I can never decide if it's better to format data before inserting it into the DB, or when pulling it out.
I'm not talking about data sanitization; we all know to protect against SQL injection. I'm talking about if the user gives you a URL, and it doesn't have http:// in front of it, should you add that before inserting it into the DB or when pulling it out? What about more complex things, like formatting a big wad of text. Do I want to mark it up with HTML (or strip it down) before or after? What if I change my mind later and want to format it differently? I can't do this if I've already formatted it, but I can if I store it unformatted... but then I'm doing extra work every time I pull a piece of data out of the DB, which I could have done once and been done with it.
What are your thoughts?
From the answers, there seems to be a general consensus that things like URLs, phone numbers, and emails (anything with a well-defined format) should be normalized first to a consistent format. Things like text should generally be left raw or in a manipulable format for maximum flexibility. If speed is an issue, both formats may be stored.
I think it's best to make sure data in the database is in the most consistent format possible. You might have multiple apps using this data, so if you can make sure it's all the same format, you won't have to worry about reformatting different formats in every application.
Normalising URLs to a canonical form prior to insertion is probably okay; performing any kind of extensive formatting, e.g. HTML conversion/parsing etc. strikes me as a bad idea - always have the "rawest" data possible in your database, especially if you want to change the presentation format later.
In terms of avoiding unnecessary post-processing on every query, you might look into adopting object caching or similar techniques for the more expensive operations.
You're asking two questions here.
Normalization should always be performed prior to the database insertion, e.g. if a column only has URLs then they should always be normalized first.
Regarding formating, that's a view problem and not a model (in this case DB) problem.
In my opinion, it should be formatted first. If you choose to do it at the time of retrieval instead of insertion, this can cause problems down the road when other applications/scripts want to use data out of the same database. They will all need to know how to clean up the data when they pull it out.
depends
if you are doing well defined items, SSN, zip code, phone number, store it formatted (this does not necessarily mean to include dashes or dots, etc. it may mean removing them so everyhting is consistent.

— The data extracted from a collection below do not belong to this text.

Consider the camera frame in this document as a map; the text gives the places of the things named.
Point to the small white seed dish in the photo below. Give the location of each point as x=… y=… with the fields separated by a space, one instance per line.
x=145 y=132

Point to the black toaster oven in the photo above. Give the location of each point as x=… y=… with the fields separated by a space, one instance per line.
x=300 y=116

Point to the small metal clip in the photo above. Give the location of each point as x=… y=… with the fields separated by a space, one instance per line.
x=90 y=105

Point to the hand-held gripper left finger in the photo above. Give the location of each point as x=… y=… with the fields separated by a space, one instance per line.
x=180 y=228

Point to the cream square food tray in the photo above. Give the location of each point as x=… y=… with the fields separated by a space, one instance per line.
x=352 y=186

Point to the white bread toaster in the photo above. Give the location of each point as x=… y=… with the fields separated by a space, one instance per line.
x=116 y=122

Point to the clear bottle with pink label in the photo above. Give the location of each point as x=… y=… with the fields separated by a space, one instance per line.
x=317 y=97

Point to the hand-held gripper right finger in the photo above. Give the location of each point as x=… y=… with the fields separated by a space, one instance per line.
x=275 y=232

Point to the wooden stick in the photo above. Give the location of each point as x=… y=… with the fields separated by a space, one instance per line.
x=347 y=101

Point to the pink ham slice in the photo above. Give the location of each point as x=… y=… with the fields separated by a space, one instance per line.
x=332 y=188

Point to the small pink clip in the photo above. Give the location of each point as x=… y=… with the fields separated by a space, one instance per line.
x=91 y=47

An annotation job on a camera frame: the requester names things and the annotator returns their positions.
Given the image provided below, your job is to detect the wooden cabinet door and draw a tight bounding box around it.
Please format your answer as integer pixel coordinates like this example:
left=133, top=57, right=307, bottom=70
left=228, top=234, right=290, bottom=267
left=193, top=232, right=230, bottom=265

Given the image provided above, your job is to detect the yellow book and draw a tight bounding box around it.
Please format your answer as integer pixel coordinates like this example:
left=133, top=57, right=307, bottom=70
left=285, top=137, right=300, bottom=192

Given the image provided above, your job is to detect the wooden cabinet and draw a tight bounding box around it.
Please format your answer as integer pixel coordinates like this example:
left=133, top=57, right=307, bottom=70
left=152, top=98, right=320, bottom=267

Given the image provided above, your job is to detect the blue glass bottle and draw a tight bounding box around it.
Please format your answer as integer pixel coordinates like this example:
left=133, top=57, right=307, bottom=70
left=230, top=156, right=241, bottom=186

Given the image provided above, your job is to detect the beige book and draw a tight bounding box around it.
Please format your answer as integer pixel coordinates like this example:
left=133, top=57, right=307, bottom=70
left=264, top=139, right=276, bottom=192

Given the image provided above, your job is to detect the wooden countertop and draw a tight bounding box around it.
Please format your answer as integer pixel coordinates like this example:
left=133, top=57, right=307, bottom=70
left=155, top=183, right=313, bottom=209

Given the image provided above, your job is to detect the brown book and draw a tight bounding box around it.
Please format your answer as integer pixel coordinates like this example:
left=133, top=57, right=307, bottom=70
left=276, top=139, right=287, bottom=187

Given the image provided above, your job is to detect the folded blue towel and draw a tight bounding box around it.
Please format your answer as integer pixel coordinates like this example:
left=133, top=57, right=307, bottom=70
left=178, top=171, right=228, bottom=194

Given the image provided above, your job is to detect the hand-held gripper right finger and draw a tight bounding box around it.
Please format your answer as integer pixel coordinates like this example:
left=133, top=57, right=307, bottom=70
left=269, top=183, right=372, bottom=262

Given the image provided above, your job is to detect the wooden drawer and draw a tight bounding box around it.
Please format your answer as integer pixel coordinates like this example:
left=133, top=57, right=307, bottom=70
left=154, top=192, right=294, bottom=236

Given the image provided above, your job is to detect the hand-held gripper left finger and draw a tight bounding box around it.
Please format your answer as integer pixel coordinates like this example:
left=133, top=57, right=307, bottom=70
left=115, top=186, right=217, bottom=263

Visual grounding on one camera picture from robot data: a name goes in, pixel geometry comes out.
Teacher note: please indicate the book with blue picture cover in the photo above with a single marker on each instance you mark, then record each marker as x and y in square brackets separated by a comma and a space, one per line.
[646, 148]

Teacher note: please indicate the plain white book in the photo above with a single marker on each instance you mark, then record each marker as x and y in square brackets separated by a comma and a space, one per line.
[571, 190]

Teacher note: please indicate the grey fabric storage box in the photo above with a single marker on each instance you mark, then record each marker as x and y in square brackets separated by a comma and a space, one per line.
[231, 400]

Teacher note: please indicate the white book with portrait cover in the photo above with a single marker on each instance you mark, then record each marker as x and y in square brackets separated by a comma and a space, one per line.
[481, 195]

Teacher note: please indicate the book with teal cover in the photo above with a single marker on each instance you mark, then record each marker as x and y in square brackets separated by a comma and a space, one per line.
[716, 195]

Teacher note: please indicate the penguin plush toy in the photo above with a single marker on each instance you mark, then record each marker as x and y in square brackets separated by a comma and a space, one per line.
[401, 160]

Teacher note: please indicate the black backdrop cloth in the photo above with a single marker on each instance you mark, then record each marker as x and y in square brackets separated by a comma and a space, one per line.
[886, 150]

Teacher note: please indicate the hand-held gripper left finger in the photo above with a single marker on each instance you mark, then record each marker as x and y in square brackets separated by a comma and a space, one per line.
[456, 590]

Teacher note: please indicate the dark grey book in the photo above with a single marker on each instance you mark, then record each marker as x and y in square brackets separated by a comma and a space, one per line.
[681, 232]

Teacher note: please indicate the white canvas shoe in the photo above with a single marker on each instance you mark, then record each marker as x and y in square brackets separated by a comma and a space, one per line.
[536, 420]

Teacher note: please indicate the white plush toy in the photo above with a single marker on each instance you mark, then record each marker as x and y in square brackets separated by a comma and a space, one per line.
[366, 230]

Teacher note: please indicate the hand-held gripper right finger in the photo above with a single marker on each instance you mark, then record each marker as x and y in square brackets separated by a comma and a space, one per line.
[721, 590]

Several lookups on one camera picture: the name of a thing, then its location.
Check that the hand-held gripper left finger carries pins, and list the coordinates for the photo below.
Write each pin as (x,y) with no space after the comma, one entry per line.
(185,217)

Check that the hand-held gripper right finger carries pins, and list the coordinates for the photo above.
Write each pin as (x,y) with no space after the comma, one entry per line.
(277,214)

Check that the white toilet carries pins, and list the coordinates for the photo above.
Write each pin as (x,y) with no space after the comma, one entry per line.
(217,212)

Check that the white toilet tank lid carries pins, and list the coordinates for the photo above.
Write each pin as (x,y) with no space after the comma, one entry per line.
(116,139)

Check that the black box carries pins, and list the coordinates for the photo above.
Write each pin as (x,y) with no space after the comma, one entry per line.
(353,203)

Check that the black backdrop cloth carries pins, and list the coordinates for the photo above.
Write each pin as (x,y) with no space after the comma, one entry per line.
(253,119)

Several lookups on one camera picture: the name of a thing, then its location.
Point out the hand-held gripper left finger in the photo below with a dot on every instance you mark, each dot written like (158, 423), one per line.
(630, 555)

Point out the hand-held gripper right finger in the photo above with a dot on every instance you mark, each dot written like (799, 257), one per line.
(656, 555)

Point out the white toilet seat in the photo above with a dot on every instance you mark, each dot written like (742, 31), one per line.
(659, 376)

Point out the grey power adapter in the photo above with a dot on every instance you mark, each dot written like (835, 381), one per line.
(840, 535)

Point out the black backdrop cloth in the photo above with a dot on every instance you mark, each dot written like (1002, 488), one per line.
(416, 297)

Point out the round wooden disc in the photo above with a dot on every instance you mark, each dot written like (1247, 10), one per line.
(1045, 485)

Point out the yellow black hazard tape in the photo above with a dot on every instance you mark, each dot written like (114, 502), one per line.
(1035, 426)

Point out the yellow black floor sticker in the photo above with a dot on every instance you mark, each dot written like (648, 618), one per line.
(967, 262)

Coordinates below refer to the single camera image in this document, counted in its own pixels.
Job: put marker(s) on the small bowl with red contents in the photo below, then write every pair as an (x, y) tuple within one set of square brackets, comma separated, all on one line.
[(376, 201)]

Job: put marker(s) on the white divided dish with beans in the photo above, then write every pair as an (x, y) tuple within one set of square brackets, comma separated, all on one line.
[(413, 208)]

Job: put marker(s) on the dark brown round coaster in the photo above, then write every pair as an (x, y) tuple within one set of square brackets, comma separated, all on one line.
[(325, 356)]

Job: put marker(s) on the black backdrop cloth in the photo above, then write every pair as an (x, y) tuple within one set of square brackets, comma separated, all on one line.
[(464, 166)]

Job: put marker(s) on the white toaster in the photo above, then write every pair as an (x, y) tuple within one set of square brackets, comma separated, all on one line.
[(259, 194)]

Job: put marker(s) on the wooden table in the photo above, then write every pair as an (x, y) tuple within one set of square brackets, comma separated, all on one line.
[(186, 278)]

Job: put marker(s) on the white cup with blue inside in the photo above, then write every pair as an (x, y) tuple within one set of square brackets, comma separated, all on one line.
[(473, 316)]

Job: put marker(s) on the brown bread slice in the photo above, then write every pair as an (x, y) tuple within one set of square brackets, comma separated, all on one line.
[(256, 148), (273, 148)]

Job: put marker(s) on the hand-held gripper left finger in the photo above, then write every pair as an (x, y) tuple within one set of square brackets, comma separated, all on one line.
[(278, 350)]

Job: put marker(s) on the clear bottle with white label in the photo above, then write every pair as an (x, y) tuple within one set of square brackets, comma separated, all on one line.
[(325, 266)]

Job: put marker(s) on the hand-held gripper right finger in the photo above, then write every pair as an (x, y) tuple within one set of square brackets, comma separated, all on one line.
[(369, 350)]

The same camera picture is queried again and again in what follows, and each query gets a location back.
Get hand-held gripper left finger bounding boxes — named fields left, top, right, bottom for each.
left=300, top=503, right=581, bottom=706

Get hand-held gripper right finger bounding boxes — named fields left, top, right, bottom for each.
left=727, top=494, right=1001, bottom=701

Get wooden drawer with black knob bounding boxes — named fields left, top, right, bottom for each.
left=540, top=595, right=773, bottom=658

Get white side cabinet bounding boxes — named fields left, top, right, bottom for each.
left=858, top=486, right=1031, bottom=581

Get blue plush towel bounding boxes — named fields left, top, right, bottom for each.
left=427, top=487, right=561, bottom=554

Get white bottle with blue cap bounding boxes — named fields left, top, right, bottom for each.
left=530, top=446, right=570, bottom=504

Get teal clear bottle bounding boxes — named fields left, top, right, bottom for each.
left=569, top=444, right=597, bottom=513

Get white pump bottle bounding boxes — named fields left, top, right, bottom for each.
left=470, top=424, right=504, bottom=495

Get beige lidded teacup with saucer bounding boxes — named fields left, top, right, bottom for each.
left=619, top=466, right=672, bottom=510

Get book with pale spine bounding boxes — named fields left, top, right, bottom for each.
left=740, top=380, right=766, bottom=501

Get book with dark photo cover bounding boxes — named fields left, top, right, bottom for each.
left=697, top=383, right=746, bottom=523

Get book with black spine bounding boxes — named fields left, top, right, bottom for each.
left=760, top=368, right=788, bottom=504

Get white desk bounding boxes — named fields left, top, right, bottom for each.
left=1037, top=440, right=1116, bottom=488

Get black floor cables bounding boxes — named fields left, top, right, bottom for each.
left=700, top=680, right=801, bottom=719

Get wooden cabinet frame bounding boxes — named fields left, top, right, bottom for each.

You have to be very careful if you change data before you store it. You could always run into a situation where you need to echo back to the original user the exact text that they gave you.
My inclination is usually to store data in the most flexible form possible. For instance, numbers should be stored using integer or floating-point types, not strings, because you can do math with numeric types but not with strings (although it's easy enough to parse a number into a string that this is not a big deal). Perhaps a more practical example: dates/times should be stored using the database's actual date/time data type instead of strings. Also, maybe it's easier to convert HTML into plain text than vice versa, in which case you'd want to store your text as HTML. Or maybe even using a format like Markdown which can be easily converted into either HTML or plain text.
It's the same reason vector graphics formats (SVG, EPS, etc.) exist: an SVG file is essentially a sequence of instructions specifying how to draw the image. It's easy to convert that into a bitmap image of any size, whereas if you only had a bitmap image to start with, you'd have a hard time changing its size (e.g. to create a thumbnail) without losing quality.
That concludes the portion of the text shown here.